* **TASK REQUIREMENTS**: Will you quote precisely the lines that run from the top of the material below to the line containing "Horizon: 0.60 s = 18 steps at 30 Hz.", both ends included?

BEGIN DATA SECTION

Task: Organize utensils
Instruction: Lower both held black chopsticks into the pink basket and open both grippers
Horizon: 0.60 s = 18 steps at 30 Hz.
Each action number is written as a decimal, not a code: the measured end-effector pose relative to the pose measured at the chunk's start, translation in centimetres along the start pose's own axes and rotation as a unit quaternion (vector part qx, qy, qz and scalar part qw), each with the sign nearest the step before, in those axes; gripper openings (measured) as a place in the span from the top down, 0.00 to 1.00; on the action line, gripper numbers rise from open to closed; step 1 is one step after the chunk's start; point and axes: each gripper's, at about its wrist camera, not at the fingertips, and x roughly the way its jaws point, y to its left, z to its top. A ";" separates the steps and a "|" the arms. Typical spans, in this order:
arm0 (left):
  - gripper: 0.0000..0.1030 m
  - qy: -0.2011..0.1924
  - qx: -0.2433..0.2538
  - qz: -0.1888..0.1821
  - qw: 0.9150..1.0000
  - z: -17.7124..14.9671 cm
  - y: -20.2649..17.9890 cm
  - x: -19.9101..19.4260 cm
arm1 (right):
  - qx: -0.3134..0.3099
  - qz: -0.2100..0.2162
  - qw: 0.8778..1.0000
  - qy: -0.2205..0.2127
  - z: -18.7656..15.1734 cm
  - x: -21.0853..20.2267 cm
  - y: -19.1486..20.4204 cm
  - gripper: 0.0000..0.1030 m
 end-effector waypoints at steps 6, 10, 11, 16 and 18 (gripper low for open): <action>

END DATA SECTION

* **WRITTEN SOLUTION**:
Task: Organize utensils
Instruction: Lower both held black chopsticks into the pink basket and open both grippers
Horizon: 0.60 s = 18 steps at 30 Hz.

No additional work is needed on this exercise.